> _Assigned task_: Copy all the lines below without altering anything.

◆ ◆ ◆ ◆ ◆

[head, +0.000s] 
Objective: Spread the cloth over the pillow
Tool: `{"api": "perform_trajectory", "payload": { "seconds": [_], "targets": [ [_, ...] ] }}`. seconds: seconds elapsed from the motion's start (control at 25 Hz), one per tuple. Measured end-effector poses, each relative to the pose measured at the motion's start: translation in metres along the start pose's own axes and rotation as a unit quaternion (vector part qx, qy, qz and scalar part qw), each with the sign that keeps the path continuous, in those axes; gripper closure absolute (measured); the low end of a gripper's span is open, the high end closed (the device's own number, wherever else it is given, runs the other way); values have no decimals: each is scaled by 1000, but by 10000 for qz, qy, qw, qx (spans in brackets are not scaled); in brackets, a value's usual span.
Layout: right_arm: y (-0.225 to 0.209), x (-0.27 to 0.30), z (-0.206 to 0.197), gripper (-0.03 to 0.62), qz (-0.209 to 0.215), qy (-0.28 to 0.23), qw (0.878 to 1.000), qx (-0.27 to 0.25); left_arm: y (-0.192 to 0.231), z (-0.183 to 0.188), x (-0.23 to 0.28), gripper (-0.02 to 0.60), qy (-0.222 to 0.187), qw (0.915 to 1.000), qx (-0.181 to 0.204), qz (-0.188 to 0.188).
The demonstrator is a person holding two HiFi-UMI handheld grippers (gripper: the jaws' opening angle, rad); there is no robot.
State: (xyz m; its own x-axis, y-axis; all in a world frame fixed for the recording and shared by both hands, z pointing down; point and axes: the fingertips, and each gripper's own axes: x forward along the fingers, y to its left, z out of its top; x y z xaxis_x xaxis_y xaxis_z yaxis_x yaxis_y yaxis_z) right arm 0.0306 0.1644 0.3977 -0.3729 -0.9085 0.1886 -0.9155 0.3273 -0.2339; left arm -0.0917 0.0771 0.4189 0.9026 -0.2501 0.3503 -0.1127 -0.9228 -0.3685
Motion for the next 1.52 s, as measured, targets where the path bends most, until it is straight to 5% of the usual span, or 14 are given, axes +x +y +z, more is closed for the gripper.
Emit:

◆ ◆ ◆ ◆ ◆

> _Answer to this task_:
[head, +0.000s] 
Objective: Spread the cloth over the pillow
Tool: `{"api": "perform_trajectory", "payload": { "seconds": [_], "targets": [ [_, ...] ] }}`. seconds: seconds elapsed from the motion's start (control at 25 Hz), one per tuple. Measured end-effector poses, each relative to the pose measured at the motion's start: translation in metres along the start pose's own axes and rotation as a unit quaternion (vector part qx, qy, qz and scalar part qw), each with the sign that keeps the path continuous, in those axes; gripper closure absolute (measured); the low end of a gripper's span is open, the high end closed (the device's own number, wherever else it is given, runs the other way); values have no decimals: each is scaled by 1000, but by 10000 for qz, qy, qw, qx (spans in brackets are not scaled); in brackets, a value's usual span.
Layout: right_arm: y (-0.225 to 0.209), x (-0.27 to 0.30), z (-0.206 to 0.197), gripper (-0.03 to 0.62), qz (-0.209 to 0.215), qy (-0.28 to 0.23), qw (0.878 to 1.000), qx (-0.27 to 0.25); left_arm: y (-0.192 to 0.231), z (-0.183 to 0.188), x (-0.23 to 0.28), gripper (-0.02 to 0.60), qy (-0.222 to 0.187), qw (0.915 to 1.000), qx (-0.181 to 0.204), qz (-0.188 to 0.188).
The demonstrator is a person holding two HiFi-UMI handheld grippers (gripper: the jaws' opening angle, rad); there is no robot.
State: (xyz m; its own x-axis, y-axis; all in a world frame fixed for the recording and shared by both hands, z pointing down; point and axes: the fingertips, and each gripper's own axes: x forward along the fingers, y to its left, z out of its top; x y z xaxis_x xaxis_y xaxis_z yaxis_x yaxis_y yaxis_z) right arm 0.0306 0.1644 0.3977 -0.3729 -0.9085 0.1886 -0.9155 0.3273 -0.2339; left arm -0.0917 0.0771 0.4189 0.9026 -0.2501 0.3503 -0.1127 -0.9228 -0.3685
Motion for the next 1.52 s, as measured, targets where the path bends most, until it is straight to 5% of the usual span, or 14 are given, axes +x +y +z, more is closed for the gripper.
Emit:

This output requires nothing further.